- ENTRIES SUPPLIED:
----

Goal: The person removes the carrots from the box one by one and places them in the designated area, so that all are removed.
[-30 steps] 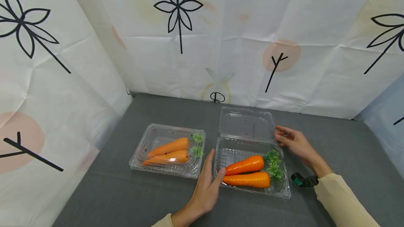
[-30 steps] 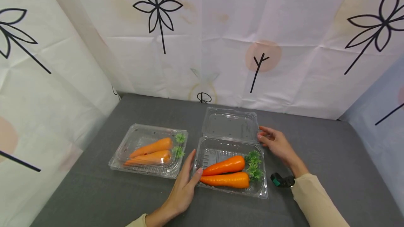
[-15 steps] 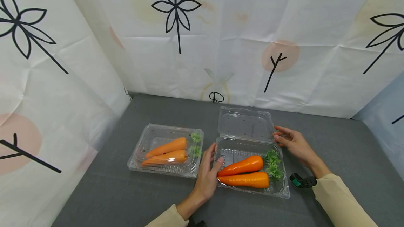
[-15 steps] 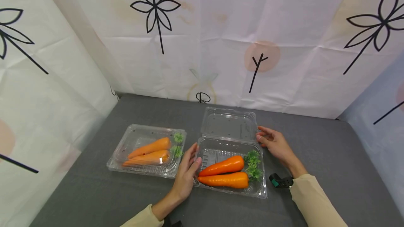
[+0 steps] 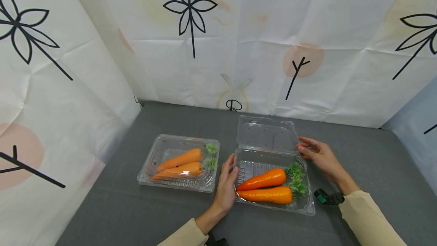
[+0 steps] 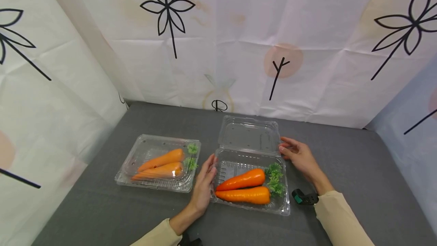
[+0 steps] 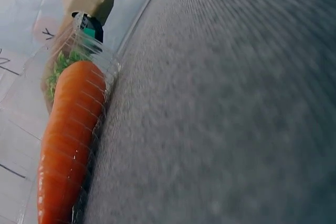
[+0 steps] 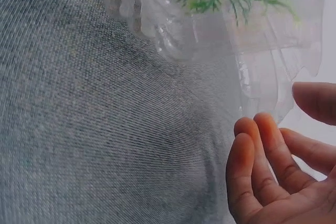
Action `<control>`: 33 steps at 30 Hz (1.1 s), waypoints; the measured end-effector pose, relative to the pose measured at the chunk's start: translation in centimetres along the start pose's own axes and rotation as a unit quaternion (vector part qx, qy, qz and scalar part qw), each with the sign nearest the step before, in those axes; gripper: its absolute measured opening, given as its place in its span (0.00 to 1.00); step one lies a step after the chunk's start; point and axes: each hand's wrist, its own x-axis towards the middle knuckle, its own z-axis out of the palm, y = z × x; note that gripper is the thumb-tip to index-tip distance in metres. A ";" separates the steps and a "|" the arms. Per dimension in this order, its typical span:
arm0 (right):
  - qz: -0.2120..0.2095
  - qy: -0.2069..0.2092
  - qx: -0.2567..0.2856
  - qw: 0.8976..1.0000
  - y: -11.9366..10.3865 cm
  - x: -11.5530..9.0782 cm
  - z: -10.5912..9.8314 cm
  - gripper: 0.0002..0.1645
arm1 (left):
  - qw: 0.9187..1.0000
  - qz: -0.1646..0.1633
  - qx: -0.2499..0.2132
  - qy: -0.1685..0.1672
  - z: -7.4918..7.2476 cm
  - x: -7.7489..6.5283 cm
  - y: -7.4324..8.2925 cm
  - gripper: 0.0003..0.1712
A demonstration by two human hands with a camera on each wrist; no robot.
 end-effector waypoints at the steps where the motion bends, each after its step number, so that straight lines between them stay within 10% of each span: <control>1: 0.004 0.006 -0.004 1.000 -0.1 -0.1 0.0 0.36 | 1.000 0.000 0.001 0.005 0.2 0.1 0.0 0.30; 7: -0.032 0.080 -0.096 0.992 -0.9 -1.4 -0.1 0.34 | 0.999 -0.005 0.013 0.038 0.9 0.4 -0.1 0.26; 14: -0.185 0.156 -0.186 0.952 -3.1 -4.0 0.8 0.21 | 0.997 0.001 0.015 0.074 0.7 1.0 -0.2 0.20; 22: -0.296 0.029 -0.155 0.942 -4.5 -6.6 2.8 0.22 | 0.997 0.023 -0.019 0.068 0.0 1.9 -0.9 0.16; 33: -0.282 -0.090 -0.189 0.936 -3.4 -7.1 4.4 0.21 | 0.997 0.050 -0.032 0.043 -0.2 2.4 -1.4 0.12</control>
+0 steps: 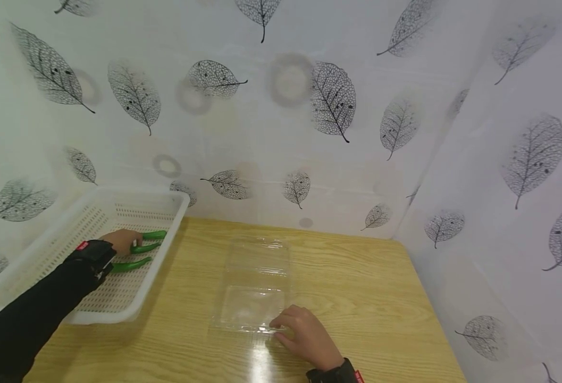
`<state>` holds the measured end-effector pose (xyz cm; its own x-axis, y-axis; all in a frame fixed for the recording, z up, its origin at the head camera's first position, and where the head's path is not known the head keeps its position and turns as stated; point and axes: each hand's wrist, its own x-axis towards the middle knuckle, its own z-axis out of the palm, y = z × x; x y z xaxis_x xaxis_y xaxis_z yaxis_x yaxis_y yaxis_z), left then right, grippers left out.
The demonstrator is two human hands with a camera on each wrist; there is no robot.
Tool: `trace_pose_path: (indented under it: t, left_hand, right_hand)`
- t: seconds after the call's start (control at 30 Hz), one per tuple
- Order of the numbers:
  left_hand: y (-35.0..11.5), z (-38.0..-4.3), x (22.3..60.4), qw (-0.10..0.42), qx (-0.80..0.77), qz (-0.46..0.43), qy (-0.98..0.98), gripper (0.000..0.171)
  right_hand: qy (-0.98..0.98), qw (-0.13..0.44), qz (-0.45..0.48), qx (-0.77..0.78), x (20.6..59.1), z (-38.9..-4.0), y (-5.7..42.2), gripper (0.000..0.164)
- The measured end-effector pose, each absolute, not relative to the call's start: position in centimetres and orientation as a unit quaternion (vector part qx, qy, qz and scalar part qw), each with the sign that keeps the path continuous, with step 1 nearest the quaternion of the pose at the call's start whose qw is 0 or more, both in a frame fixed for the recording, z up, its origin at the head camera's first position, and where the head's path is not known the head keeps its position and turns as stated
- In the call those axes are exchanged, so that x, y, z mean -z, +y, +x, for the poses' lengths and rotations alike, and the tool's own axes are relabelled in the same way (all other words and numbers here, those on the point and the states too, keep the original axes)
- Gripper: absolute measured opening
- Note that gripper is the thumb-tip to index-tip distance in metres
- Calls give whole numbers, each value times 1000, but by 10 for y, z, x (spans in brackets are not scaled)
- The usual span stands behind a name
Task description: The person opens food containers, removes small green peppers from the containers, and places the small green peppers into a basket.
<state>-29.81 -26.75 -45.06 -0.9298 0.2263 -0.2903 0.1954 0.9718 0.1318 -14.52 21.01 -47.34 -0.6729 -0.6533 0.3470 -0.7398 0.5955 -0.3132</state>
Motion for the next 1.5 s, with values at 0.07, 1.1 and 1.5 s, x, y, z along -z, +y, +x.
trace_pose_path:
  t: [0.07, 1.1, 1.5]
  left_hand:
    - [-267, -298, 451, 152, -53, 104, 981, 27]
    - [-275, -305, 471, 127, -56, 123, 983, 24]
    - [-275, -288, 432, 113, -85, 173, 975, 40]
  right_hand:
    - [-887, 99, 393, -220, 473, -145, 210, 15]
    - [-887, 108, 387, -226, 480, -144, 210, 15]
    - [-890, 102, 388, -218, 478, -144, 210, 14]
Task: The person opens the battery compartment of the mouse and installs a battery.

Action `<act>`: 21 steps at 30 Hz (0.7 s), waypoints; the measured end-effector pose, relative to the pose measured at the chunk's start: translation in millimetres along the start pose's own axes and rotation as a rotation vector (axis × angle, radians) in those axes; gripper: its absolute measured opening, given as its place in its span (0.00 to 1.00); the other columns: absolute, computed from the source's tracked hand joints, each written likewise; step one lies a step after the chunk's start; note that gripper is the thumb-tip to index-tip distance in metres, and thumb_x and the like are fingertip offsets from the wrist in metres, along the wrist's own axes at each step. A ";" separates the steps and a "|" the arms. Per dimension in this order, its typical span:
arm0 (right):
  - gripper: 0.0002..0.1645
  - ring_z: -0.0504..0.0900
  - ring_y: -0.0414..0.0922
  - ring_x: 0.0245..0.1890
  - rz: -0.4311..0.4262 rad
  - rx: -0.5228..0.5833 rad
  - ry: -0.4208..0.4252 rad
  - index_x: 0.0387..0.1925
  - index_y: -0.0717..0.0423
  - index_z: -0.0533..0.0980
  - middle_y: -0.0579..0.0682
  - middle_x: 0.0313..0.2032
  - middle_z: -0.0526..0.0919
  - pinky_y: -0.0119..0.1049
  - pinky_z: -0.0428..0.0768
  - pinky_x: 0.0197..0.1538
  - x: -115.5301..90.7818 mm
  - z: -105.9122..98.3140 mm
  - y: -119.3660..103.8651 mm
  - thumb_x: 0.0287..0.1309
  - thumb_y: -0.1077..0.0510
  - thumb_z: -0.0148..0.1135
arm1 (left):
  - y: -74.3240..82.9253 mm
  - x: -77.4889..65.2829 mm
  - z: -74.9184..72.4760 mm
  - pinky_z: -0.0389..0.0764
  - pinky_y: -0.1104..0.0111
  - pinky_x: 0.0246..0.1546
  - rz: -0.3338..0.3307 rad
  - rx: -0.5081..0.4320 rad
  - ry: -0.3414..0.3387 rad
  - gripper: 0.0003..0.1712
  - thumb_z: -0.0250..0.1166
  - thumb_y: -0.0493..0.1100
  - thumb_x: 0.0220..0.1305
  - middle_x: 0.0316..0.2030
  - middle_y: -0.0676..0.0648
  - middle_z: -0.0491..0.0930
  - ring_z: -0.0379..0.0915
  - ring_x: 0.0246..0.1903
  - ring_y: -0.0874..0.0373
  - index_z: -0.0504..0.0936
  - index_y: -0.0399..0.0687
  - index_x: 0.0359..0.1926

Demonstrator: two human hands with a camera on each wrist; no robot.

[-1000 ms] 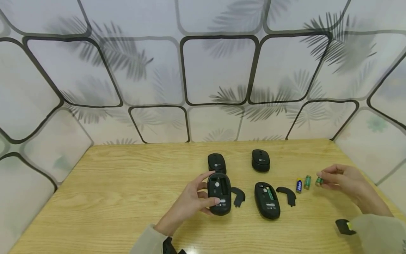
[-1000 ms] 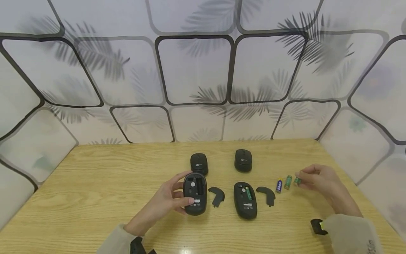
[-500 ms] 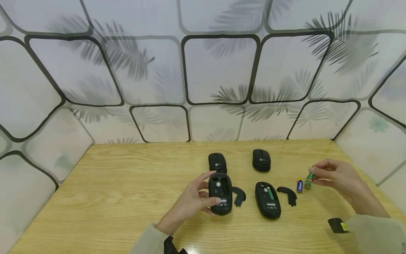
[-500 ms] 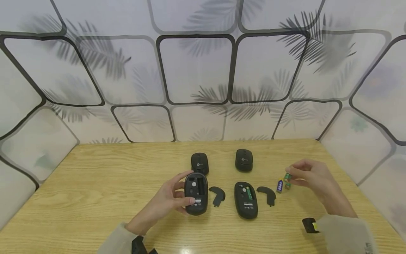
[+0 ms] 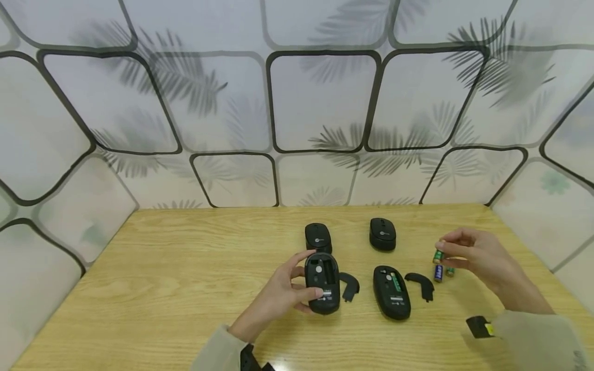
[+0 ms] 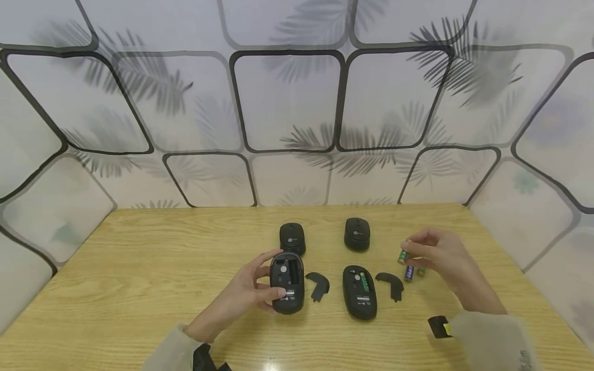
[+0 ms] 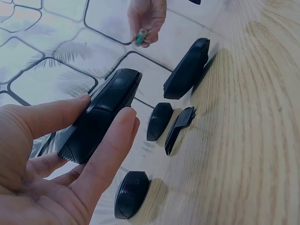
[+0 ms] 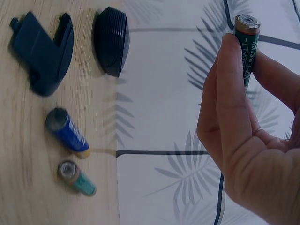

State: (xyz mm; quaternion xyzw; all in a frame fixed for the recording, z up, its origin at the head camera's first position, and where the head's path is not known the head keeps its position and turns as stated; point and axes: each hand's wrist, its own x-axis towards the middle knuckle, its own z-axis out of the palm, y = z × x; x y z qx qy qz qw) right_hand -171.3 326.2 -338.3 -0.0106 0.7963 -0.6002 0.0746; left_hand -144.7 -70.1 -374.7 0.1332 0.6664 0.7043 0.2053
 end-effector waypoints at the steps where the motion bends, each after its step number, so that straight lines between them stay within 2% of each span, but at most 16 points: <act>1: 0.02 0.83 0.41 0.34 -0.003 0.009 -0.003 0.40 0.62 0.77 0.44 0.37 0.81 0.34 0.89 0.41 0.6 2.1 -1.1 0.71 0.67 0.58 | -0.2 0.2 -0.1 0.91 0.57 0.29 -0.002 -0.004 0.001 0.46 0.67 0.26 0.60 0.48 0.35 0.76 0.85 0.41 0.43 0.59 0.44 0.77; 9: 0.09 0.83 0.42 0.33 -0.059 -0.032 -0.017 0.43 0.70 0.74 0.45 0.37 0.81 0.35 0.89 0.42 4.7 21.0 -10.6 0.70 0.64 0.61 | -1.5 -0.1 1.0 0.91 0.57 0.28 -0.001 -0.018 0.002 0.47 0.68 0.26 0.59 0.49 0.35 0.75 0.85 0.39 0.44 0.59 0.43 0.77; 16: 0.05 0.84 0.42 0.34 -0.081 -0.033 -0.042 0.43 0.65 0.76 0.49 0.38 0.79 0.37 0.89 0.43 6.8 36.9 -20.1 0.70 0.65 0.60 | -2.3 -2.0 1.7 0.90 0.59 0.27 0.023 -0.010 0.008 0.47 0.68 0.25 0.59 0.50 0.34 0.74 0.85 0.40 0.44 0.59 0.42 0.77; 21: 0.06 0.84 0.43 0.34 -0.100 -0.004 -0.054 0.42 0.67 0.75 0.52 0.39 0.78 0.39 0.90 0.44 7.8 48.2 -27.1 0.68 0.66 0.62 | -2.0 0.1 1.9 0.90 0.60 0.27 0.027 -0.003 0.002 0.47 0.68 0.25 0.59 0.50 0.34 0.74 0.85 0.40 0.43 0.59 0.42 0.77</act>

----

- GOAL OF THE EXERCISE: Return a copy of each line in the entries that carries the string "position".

- WRITTEN RESPONSE:
`<state>` holds the measured end-effector pose (xyz cm; its own x-axis, y-axis; all in a frame fixed for the recording, z up, its origin at the head camera's first position, and where the head's path is not known the head keeps its position and turns as stated; point and axes: each hand's wrist, its own x-axis towards the middle knuckle, its own z-axis out of the palm, y = z × x; x y z xaxis_x xaxis_y xaxis_z yaxis_x yaxis_y yaxis_z), left then right, grippers left out.
- The measured end-effector pose, each absolute, not relative to the call's start: position in centimetres and orientation as a unit quaternion (vector part qx, qy, qz and scalar part qw), each with the sign that keeps the path continuous, with step 1 nearest the quaternion of the pose at the call's start whose qw is 0 or more, both in a frame fixed for the recording, z up, its origin at the head camera's first position, and where the head's path is not known the head keeps its position and turns as stated
State: (xyz mm; quaternion xyzw; all in a frame fixed for the recording, z up, its origin at the head camera's first position, and where the head's path is not known the head keeps its position and turns as stated; point and axes: each hand's wrist, its own x-axis towards the middle knuckle, its own z-axis out of the palm, y = z × x; x y z qx qy qz qw) right_hand -171.3 326.2 -338.3 -0.0106 0.7963 -0.6002 0.0746; left_hand -144.7 -70.1 -374.7 0.1332 0.6664 0.7043 0.2053

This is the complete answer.